Tutorial-Codebase-Knowledge/docs/Browser Use/08_telemetry_service.md

# Chapter 8: Telemetry Service - Helping Improve the Project (Optional)

In the [previous chapter](07_data_structures__views_.md), we explored the essential blueprints (`Data Structures (Views)`) that keep communication clear and consistent between all the parts of `Browser Use`. We saw how components like the [Agent](01_agent.md) and the [Action Controller & Registry](05_action_controller___registry.md) use these blueprints to exchange information reliably.

Now, let's think about the project itself. How do the developers who build `Browser Use` know if it's working well for users? How do they find out about common errors or which features are most popular, so they can make the tool better?

## What Problem Does the Telemetry Service Solve?

Imagine you released a new tool, like `Browser Use`. You want it to be helpful, but you don't know how people are actually using it. Are they running into unexpected errors? Are certain actions (like clicking vs. scrolling) causing problems? Is the performance okay? Without some feedback, it's hard to know where to focus improvements.

One way to get feedback is through bug reports or feature requests, but that only captures a small fraction of user experiences. We need a way to get a broader, anonymous picture of how the tool is performing "in the wild."

The **Telemetry Service** solves this by providing an *optional* and *anonymous* way to send basic usage statistics back to the project developers. Think of it like an anonymous suggestion box or an automatic crash report that doesn't include any personal information.

**Crucially:** This service is designed to protect user privacy. It doesn't collect website content, personal data, or anything sensitive. It only sends anonymous statistics about the tool's operation, and **it can be completely disabled**.

## Meet `ProductTelemetry`: The Anonymous Reporter

The component responsible for this is the `ProductTelemetry` service, found in `telemetry/service.py`.

*   **Collects Usage Data:** It gathers anonymized information about events like:
    *   When an [Agent](01_agent.md) starts or finishes a run.
    *   Details about each step the Agent takes (like which actions were used).
    *   Errors encountered during agent runs.
    *   Which actions are defined in the [Action Controller & Registry](05_action_controller___registry.md).
*   **Anonymizes Data:** It uses a randomly generated user ID (stored locally, not linked to you) to group events from the same installation without knowing *who* the user is.
*   **Sends Data:** It sends this anonymous data to a secure third-party service (PostHog) used by the developers to analyze trends and identify potential issues.
*   **Optional:** You can easily turn it off.

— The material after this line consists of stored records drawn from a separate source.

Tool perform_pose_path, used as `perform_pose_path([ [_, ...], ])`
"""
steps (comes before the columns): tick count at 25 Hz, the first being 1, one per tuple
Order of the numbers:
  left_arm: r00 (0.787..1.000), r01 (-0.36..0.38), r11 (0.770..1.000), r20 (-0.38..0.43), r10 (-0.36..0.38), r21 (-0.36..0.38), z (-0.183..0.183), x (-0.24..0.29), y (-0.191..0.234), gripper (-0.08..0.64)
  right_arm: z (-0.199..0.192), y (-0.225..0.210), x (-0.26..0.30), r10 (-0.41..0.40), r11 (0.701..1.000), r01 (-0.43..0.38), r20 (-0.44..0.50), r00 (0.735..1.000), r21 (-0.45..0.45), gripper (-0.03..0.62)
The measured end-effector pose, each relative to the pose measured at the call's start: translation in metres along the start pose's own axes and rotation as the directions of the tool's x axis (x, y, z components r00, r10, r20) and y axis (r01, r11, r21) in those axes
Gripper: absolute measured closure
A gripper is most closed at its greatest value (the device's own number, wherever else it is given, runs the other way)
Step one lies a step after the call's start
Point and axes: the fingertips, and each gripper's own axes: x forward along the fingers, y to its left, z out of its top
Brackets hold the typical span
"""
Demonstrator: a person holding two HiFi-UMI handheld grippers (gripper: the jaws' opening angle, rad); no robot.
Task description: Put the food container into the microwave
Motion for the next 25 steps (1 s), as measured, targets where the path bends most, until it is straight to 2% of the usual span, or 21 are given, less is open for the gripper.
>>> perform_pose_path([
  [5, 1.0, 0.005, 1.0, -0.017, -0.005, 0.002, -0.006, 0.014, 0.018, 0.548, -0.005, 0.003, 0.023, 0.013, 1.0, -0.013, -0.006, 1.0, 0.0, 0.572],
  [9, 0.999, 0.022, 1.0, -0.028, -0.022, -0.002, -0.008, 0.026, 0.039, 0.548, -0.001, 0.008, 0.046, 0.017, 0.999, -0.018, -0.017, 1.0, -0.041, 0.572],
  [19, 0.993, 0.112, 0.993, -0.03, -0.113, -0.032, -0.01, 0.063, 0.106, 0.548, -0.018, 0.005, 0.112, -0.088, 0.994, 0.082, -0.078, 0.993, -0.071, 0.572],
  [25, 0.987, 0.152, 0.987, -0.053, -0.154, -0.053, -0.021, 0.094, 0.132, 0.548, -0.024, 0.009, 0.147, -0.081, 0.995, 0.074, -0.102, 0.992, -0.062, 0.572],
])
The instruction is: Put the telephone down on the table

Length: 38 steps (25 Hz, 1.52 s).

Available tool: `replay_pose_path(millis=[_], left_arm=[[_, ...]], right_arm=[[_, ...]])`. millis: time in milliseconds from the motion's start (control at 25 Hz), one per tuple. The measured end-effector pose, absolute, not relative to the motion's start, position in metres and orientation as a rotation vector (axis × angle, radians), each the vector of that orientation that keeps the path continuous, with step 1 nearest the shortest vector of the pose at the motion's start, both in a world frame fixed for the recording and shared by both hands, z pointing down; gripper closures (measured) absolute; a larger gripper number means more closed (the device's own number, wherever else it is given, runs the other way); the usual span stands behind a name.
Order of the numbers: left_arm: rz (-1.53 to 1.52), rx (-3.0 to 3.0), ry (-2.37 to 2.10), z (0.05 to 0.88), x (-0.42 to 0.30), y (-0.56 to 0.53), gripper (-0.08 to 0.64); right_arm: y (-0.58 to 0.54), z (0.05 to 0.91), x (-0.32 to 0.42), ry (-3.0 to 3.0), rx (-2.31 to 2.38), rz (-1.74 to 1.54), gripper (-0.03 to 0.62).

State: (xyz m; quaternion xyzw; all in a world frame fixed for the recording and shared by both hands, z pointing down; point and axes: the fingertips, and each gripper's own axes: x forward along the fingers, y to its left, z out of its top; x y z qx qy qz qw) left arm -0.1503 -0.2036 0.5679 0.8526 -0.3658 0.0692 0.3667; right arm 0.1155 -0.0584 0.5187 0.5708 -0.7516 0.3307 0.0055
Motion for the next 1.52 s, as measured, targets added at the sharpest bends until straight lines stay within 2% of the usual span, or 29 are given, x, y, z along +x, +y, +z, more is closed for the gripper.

## How is Telemetry Used? (Mostly Automatic)

You usually don't interact with the `ProductTelemetry` service directly. Instead, other components like the `Agent` and `Controller` automatically call it at key moments.

**Example: Agent Run Start/End**

When you create an `Agent` and call `agent.run()`, the Agent automatically notifies the Telemetry Service.

```python
# --- File: agent/service.py (Simplified Agent run method) ---
class Agent:
    # ... (other methods) ...

    # Agent has a telemetry object initialized in __init__
    # self.telemetry = ProductTelemetry()

    async def run(self, max_steps: int = 100) -> AgentHistoryList:
        # ---> Tell Telemetry: Agent run is starting <---
        self._log_agent_run() # This includes a telemetry.capture() call

        try:
            # ... (main agent loop runs here) ...
            for step_num in range(max_steps):
                # ... (agent takes steps) ...
                if self.state.history.is_done():
                    break
            # ...
        finally:
            # ---> Tell Telemetry: Agent run is ending <---
            self.telemetry.capture(
                AgentEndTelemetryEvent( # Uses a specific data structure
                    agent_id=self.state.agent_id,
                    is_done=self.state.history.is_done(),
                    success=self.state.history.is_successful(),
                    # ... other anonymous stats ...
                )
            )
            # ... (cleanup browser etc.) ...

        return self.state.history
```

**Explanation:**

1.  When the `Agent` is created, it gets an instance of `ProductTelemetry`.
2.  Inside the `run` method, before the main loop starts, `_log_agent_run()` is called, which internally uses `self.telemetry.capture()` to send an `AgentRunTelemetryEvent`.
3.  After the loop finishes (or an error occurs), the `finally` block ensures that another `self.telemetry.capture()` call is made, this time sending an `AgentEndTelemetryEvent` with summary statistics about the run.

Similarly, the `Agent.step` method captures an `AgentStepTelemetryEvent`, and the `Controller`'s `Registry` captures a `ControllerRegisteredFunctionsTelemetryEvent` when it's initialized. This happens automatically in the background if telemetry is enabled.

## How to Disable Telemetry

If you prefer not to send any anonymous usage data, you can easily disable the Telemetry Service.

Set the environment variable `ANONYMIZED_TELEMETRY` to `False`.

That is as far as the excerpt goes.